世界中の煙突から放たれる大量の白煙からCO2(二酸化炭素)を消し去ることが、いまや夢ではなくなってきた。

化石燃料を大量に燃やす、火力発電所は、地球温暖化を引き起こすCO2の巨大な排出源だ。日本においては、全ての排出量の実に3割をエネルギー部門が占めている。しかし、いま、そのCO2を排出ガスの中から回収し、地下深くに貯留しようという計画が進んでいる。“CCS”と呼ばれる“CO2回収・貯留技術”だ。

関西電力・南港火力発電所では、天然ガスを燃やしてエネルギーを作っているが、その際に出る排出ガスからCO2を取り除く実験が行われている。この技術開発を進めているのは、関西電力と三菱重工業だ。仕組みはこうなっている。まず、発電所の排出ガスをCO2吸収塔の中に引き込む。そこに6年かけて開発されたCO2を吸収する“秘密の液体”を降らせ、CO2を吸収させることによって、排出ガスの中から取り除くことができるという。この秘密の液体の正体は、アミン系の液体(有機窒素化合物)で、CO2と化学反応を起こす特徴がある。この液体によって世界最高水準の効率で、排出ガスからCO2を回収することができるという。三菱重工業の飯嶋正樹氏は「排気ガスに含まれるCO2の90%を吸収する設計になっていて、場合によっては、95%から98%のCO2を回収することも可能」と話す。このような日本の技術にいま注目が集まり、各国のCCSプロジェクトに採用されている。将来、中国など石炭火力発電に依存している国々に対しても、日本の技術が貢献できる可能性がある。飯嶋氏は「この装置が世界中で大掛かりに使われるようになると、大幅にCO2は削減できる。省エネルギー、自然エネルギーで、何十%の削減は難しい。大量にCO2が出るところはCCSが必要」と話す。

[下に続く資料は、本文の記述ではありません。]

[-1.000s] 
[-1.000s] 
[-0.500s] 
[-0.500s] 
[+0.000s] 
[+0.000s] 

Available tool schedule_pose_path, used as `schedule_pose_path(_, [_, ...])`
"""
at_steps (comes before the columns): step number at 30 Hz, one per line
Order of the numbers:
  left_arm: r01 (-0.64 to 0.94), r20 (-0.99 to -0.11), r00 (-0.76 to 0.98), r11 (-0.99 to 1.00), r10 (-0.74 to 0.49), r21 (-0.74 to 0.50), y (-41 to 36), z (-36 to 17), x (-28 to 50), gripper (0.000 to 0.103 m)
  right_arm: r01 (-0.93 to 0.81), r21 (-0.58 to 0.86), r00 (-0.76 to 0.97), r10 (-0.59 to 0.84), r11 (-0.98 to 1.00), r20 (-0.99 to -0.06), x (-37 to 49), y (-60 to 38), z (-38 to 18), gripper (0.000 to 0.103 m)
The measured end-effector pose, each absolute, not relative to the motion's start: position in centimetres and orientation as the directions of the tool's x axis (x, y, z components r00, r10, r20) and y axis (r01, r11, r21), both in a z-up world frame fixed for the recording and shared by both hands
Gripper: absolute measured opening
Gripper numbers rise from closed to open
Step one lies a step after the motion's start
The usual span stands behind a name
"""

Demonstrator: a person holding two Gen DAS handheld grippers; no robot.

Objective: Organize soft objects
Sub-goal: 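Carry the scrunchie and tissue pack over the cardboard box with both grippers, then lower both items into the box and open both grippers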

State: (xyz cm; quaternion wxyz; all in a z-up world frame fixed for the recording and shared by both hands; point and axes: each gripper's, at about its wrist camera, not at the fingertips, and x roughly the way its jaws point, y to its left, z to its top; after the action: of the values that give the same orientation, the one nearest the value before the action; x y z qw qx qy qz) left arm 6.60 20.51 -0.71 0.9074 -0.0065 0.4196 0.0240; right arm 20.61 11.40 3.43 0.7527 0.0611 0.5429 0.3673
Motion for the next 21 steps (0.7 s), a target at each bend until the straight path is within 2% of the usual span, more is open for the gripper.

それでは、回収されたCO2は、どのようにして地面の下に閉じ込めるのか。財団法人・地球環境産業技術研究機構(RITE)は、天然ガスの採掘基地を使って、6年前から、新潟県長岡市でCO2を地中に埋める実験を行っている。まず、液体のCO2を加熱し、気体にする。地下1100mには、“帯水層”と呼ばれる、隙間の多い砂岩で、水を含んだ地層がある。ここにCO2を送り込む。CO2は水を押しのけて帯水層に入りこむ。